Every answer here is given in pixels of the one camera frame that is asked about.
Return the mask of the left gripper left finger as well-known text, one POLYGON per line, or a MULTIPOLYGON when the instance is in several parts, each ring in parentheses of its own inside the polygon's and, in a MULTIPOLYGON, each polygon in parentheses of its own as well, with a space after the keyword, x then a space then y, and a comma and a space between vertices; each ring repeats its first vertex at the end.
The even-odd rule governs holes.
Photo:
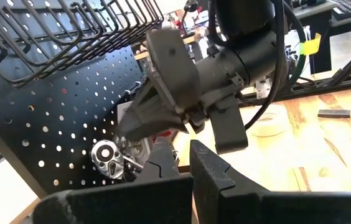
POLYGON ((159 137, 146 161, 137 180, 157 180, 179 176, 176 160, 173 155, 174 147, 171 142, 159 137))

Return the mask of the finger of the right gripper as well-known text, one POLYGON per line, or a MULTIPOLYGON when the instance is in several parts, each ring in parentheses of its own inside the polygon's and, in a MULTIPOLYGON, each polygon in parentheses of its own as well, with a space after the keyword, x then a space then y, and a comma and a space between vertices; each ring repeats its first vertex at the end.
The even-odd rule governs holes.
POLYGON ((132 120, 176 120, 176 116, 165 105, 154 85, 144 82, 136 92, 130 106, 132 120))
POLYGON ((137 112, 127 111, 118 123, 118 135, 129 141, 147 138, 168 129, 188 132, 181 119, 169 113, 145 114, 140 118, 137 112))

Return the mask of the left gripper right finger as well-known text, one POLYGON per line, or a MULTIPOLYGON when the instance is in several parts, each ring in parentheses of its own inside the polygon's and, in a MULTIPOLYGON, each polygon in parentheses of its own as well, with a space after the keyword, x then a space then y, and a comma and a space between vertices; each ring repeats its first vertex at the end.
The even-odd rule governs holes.
POLYGON ((198 140, 190 142, 190 173, 200 223, 261 223, 261 196, 269 190, 198 140))

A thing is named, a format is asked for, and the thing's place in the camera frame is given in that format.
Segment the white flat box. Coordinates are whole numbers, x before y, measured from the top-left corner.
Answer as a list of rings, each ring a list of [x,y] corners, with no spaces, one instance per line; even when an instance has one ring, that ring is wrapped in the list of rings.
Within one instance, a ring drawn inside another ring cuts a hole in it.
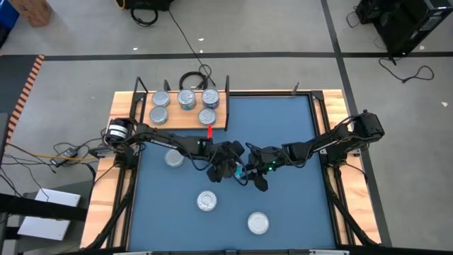
[[[74,193],[41,188],[35,199],[76,207],[81,200],[81,196]],[[69,224],[69,220],[54,220],[50,218],[26,216],[19,227],[18,233],[29,237],[62,241],[67,233]]]

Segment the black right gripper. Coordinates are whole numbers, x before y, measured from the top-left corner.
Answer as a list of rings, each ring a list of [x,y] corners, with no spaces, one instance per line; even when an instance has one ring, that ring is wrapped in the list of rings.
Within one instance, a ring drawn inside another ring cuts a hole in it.
[[[248,142],[246,146],[251,152],[248,155],[248,161],[243,162],[246,174],[241,178],[252,180],[259,191],[265,192],[268,190],[268,182],[264,175],[269,171],[276,171],[277,168],[288,165],[287,157],[282,148],[260,148]]]

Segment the black mat with orange stripes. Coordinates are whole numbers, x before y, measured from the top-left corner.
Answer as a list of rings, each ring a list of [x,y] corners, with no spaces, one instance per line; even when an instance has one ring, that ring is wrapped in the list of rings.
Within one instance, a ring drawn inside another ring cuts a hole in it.
[[[45,60],[44,55],[0,55],[0,113],[6,113],[4,133],[9,142],[16,129],[35,80]]]

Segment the blue table mat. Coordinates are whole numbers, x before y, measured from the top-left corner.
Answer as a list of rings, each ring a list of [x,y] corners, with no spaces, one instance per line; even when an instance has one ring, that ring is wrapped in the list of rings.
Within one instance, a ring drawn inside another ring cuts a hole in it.
[[[231,100],[227,130],[215,130],[215,142],[237,140],[279,147],[312,139],[316,131],[309,100],[238,97]],[[130,227],[130,251],[207,251],[226,249],[310,249],[335,245],[318,157],[305,167],[280,167],[266,176],[268,190],[259,191],[232,178],[211,182],[189,160],[173,168],[165,163],[165,147],[148,144],[141,155]],[[214,210],[197,206],[202,191],[217,196]],[[269,229],[257,235],[248,218],[262,212]]]

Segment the black computer tower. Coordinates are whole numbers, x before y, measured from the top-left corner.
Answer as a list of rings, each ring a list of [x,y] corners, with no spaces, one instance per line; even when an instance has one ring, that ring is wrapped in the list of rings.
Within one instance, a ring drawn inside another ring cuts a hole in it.
[[[392,57],[402,57],[453,13],[453,0],[360,0],[355,13],[374,25]]]

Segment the large green label tuna can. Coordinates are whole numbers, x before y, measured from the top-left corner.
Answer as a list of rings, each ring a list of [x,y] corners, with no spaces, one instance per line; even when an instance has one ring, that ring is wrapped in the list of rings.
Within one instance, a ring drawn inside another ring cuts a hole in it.
[[[269,229],[269,219],[262,212],[253,212],[248,218],[249,230],[257,235],[265,234]]]

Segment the wooden table with black frame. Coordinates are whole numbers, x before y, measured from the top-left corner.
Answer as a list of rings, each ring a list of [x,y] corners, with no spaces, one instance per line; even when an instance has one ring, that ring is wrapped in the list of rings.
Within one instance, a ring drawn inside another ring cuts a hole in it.
[[[321,132],[330,130],[348,114],[343,92],[340,89],[324,90],[231,90],[221,92],[221,103],[217,114],[220,122],[215,125],[221,129],[231,122],[231,100],[240,96],[295,98],[307,96],[314,100],[315,126]],[[117,91],[113,96],[109,119],[125,118],[130,111],[135,111],[135,117],[151,110],[151,94],[139,100],[137,106],[132,104],[131,91]],[[131,171],[122,170],[113,165],[114,158],[106,156],[98,164],[96,178],[98,183],[93,187],[93,193],[88,206],[84,230],[80,246],[82,248],[91,244],[96,236],[101,233],[117,204],[125,196],[127,185],[130,182]],[[364,230],[367,236],[375,242],[385,244],[389,242],[389,232],[385,222],[379,220],[378,214],[382,207],[378,204],[379,195],[370,188],[375,185],[369,152],[356,150],[349,153],[346,164],[337,170],[328,170],[328,176],[343,204],[349,213]]]

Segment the blue plastic bin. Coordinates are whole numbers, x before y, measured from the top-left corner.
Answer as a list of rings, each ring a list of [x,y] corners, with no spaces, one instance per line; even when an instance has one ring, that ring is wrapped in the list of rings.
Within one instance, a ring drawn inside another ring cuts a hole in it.
[[[19,13],[8,0],[0,0],[0,24],[11,30],[19,17]]]

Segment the wooden shelf with black frame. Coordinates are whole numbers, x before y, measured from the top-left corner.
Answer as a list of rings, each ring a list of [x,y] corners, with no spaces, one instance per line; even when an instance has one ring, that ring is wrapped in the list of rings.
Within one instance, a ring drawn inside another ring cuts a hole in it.
[[[218,90],[220,102],[219,106],[214,109],[216,119],[212,125],[213,129],[227,130],[229,122],[229,82],[230,78],[227,76],[224,90]],[[134,117],[140,123],[159,129],[195,130],[207,128],[207,125],[202,124],[198,118],[199,112],[204,108],[201,90],[195,90],[196,106],[192,110],[183,110],[177,99],[179,91],[171,91],[167,86],[165,90],[170,98],[170,103],[166,107],[168,118],[164,124],[156,124],[151,120],[151,110],[154,107],[151,98],[156,91],[146,91],[145,88],[140,78],[137,78],[132,94],[131,118]]]

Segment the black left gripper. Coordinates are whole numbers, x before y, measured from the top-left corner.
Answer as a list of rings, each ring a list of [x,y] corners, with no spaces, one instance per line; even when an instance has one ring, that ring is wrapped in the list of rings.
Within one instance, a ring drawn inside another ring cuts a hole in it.
[[[241,155],[245,149],[239,141],[211,144],[209,147],[207,176],[211,182],[220,183],[223,178],[236,179],[236,169],[241,169]]]

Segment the black beam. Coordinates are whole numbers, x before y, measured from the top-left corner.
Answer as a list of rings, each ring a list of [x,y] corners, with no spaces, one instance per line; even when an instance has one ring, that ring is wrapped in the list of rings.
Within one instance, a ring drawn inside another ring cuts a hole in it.
[[[0,213],[84,222],[88,210],[0,193]]]

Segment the green white label tuna can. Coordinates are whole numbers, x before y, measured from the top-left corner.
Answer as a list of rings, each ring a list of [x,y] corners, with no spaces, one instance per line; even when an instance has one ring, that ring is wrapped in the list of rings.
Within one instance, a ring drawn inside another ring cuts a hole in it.
[[[171,98],[167,91],[156,91],[151,97],[151,102],[155,107],[166,108],[170,104]]]
[[[149,118],[156,125],[163,125],[168,121],[168,111],[164,107],[154,107],[149,112]]]

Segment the yellowfin tuna can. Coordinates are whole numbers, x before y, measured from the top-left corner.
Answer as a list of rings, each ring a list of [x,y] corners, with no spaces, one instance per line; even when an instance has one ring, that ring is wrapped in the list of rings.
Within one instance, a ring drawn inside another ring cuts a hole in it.
[[[217,196],[212,191],[202,191],[197,197],[197,206],[200,210],[209,212],[217,205]]]
[[[170,149],[165,154],[164,160],[168,166],[176,168],[183,165],[184,156],[182,156],[179,151]]]

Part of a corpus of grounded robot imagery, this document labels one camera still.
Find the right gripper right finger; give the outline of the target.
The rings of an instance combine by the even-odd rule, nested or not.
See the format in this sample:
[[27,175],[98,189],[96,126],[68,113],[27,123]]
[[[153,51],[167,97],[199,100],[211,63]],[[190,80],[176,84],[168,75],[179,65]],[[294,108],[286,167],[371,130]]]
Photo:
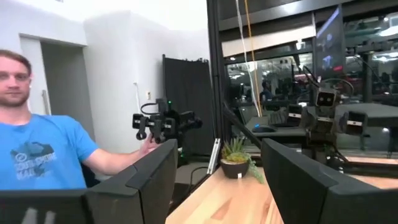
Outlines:
[[379,189],[272,139],[263,139],[261,159],[284,223],[397,224],[397,189]]

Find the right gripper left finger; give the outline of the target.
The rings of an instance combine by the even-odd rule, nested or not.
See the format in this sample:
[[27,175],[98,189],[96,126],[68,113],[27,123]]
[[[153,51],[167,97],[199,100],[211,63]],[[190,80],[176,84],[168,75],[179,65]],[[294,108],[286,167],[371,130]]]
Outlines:
[[2,224],[164,224],[174,191],[177,140],[88,189],[1,192]]

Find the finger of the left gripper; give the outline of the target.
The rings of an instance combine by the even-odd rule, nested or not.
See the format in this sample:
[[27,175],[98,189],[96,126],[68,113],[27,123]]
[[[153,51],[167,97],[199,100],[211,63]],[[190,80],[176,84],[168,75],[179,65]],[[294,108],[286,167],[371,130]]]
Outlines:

════════════════

Extract all lines of the records above that include "white".

• Expected output:
Segment the white flat box. Coordinates are whole numbers, x before y, measured from the top-left corner.
Segment the green white label tuna can. Coordinates are whole numbers, x before y, measured from the top-left corner.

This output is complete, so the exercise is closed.